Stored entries
+ + + + +

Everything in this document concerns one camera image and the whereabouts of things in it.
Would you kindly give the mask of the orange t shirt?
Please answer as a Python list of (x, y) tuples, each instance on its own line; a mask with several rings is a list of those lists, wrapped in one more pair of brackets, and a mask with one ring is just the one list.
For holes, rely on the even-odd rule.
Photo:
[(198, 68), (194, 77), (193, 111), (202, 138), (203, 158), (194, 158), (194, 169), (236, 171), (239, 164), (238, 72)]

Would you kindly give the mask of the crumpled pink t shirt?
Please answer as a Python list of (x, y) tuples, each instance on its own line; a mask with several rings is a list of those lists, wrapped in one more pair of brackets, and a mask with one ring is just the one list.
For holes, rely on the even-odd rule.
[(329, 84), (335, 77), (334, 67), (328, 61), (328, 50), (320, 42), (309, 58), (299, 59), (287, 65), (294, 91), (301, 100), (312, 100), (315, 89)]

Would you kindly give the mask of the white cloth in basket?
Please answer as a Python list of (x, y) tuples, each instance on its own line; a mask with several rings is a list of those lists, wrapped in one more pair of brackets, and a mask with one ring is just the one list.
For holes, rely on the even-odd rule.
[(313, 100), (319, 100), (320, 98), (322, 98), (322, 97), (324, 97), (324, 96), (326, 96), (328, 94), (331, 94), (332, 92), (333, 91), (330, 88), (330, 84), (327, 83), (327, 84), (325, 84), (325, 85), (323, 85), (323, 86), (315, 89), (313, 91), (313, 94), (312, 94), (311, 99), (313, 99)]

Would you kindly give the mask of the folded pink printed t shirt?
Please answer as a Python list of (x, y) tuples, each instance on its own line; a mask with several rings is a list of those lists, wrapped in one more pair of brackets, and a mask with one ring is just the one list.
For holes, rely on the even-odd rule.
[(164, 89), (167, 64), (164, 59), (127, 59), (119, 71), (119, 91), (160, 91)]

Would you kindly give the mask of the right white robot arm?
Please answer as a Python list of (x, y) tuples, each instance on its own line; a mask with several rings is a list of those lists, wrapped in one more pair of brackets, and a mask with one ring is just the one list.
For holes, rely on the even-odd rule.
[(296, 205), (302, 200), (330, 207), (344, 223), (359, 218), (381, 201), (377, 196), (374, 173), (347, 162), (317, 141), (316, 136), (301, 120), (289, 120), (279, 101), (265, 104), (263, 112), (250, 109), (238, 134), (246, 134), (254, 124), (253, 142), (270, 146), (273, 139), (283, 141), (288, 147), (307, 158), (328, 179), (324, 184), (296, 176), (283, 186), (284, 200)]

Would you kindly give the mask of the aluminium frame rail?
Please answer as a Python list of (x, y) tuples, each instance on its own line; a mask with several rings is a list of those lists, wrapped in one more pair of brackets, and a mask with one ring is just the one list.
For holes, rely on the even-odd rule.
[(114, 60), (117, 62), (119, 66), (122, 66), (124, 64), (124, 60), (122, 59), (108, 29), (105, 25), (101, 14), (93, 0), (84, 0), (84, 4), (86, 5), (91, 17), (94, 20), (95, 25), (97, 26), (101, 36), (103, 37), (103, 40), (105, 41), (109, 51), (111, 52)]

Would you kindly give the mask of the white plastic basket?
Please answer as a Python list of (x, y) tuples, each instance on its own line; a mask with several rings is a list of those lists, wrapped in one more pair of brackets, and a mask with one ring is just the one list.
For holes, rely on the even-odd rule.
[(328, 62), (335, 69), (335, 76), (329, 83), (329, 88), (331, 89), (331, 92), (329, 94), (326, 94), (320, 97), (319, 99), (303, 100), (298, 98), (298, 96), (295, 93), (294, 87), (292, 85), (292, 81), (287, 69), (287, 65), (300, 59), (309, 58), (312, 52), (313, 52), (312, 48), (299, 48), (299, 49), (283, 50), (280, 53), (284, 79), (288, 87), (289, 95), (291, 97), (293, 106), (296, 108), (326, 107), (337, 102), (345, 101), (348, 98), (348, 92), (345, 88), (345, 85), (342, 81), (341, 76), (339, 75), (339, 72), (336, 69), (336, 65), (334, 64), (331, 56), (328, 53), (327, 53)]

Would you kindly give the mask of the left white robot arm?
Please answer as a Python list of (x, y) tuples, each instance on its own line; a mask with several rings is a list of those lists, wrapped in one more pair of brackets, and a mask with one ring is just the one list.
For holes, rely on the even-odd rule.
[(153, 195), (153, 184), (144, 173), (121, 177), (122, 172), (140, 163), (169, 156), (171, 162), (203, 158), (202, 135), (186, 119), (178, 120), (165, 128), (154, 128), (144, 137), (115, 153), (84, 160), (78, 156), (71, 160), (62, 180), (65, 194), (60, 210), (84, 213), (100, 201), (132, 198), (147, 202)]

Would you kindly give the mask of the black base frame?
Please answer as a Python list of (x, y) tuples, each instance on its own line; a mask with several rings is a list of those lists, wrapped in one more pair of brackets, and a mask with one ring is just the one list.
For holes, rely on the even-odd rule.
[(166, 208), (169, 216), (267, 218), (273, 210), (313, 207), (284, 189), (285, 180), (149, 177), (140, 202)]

+ + + + +

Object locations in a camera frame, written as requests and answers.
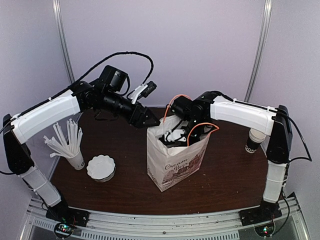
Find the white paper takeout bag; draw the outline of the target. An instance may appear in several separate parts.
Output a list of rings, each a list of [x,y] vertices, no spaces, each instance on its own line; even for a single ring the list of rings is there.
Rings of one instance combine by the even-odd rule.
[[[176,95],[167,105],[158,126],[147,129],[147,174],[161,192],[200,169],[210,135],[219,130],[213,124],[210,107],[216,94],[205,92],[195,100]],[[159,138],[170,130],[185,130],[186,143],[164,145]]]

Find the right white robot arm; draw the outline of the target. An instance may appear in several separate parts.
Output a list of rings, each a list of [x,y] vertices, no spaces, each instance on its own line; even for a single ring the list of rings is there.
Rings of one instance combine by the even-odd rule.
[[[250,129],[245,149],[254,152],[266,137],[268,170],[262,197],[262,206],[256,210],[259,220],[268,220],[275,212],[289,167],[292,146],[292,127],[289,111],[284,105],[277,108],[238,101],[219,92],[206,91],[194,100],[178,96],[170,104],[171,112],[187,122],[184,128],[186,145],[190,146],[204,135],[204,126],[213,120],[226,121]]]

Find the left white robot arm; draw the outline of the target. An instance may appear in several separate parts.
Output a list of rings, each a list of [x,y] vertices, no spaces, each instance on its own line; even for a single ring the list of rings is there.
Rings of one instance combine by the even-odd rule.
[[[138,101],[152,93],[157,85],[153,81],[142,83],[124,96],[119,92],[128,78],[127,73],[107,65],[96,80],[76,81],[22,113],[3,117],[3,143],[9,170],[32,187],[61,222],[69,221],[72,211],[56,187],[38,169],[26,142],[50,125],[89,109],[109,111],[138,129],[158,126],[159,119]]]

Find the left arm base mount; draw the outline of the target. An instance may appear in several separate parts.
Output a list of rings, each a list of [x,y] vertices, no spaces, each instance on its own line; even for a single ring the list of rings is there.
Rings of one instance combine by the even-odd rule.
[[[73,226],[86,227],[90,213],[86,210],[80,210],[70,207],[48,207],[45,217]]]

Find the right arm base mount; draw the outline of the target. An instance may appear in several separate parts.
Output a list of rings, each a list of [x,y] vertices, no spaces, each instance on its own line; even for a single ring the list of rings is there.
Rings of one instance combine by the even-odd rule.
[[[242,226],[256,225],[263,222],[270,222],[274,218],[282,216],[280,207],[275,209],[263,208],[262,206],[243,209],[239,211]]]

+ + + + +

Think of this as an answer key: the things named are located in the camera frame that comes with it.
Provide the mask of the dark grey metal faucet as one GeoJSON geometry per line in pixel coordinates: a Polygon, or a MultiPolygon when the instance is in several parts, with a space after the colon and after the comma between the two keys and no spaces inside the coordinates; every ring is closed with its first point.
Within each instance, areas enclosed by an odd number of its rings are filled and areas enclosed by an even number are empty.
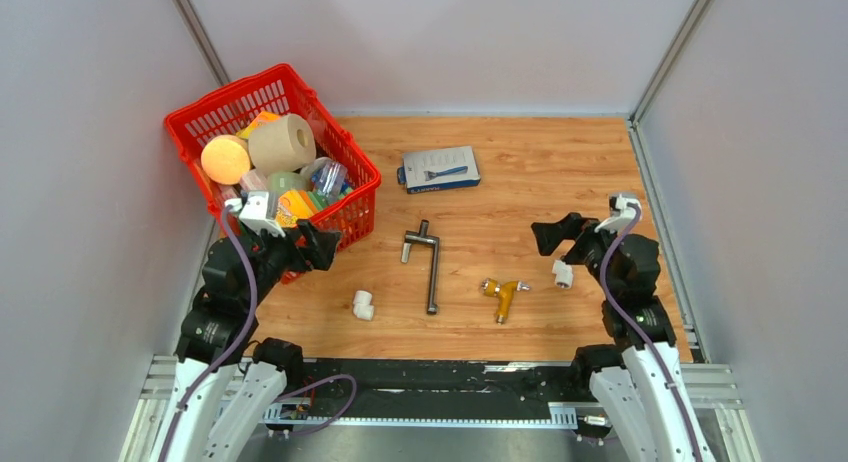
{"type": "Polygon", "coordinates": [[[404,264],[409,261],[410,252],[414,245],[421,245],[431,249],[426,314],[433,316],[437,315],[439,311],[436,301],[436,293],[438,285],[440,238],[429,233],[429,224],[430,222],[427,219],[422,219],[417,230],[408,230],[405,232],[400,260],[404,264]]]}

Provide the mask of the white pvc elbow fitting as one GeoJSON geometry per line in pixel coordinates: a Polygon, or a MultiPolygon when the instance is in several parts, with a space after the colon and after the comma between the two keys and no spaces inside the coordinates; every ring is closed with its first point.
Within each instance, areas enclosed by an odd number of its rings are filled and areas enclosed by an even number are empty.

+ + + + +

Give the number of lines in the records that contain the word "things", and write nothing else.

• **RESULT OF THE EXERCISE**:
2